Problem to work on: Give back the line that contains "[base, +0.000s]" and every following line, exactly as they appear, through the end of the data.

━━━━━━━━━━

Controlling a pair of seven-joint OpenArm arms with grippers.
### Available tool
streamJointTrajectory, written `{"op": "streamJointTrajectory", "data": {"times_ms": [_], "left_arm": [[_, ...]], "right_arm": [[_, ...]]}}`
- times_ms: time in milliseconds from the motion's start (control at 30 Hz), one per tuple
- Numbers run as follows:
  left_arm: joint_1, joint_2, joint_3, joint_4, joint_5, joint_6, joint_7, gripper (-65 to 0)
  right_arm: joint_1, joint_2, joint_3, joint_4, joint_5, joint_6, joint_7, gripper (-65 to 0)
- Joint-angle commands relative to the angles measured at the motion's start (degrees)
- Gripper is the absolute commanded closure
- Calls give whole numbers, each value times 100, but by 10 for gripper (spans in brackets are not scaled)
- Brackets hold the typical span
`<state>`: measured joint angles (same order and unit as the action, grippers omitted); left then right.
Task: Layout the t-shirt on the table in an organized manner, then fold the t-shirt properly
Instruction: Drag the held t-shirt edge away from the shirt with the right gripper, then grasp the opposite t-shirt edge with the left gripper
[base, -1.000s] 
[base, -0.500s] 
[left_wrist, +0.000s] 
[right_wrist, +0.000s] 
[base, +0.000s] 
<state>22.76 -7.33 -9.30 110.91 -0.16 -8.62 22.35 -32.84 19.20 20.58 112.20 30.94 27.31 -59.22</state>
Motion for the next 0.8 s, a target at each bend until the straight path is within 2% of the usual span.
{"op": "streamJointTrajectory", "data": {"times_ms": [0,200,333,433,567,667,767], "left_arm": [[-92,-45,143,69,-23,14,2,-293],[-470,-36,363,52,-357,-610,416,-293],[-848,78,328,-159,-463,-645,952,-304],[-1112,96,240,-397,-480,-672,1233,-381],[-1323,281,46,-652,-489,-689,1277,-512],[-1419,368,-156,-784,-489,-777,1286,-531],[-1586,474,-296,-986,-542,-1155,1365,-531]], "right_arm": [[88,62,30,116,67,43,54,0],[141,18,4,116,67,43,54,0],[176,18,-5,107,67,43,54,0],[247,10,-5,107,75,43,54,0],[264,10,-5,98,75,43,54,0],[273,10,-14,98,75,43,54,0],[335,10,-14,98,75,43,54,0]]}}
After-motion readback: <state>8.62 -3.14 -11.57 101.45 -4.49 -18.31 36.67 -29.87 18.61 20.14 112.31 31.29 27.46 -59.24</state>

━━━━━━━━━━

Answer to the problem:
[base, +0.000s] 
<state>22.76 -7.33 -9.30 110.91 -0.16 -8.62 22.35 -32.84 19.20 20.58 112.20 30.94 27.31 -59.22</state>
Motion for the next 0.8 s, a target at each bend until the straight path is within 2% of the usual span.
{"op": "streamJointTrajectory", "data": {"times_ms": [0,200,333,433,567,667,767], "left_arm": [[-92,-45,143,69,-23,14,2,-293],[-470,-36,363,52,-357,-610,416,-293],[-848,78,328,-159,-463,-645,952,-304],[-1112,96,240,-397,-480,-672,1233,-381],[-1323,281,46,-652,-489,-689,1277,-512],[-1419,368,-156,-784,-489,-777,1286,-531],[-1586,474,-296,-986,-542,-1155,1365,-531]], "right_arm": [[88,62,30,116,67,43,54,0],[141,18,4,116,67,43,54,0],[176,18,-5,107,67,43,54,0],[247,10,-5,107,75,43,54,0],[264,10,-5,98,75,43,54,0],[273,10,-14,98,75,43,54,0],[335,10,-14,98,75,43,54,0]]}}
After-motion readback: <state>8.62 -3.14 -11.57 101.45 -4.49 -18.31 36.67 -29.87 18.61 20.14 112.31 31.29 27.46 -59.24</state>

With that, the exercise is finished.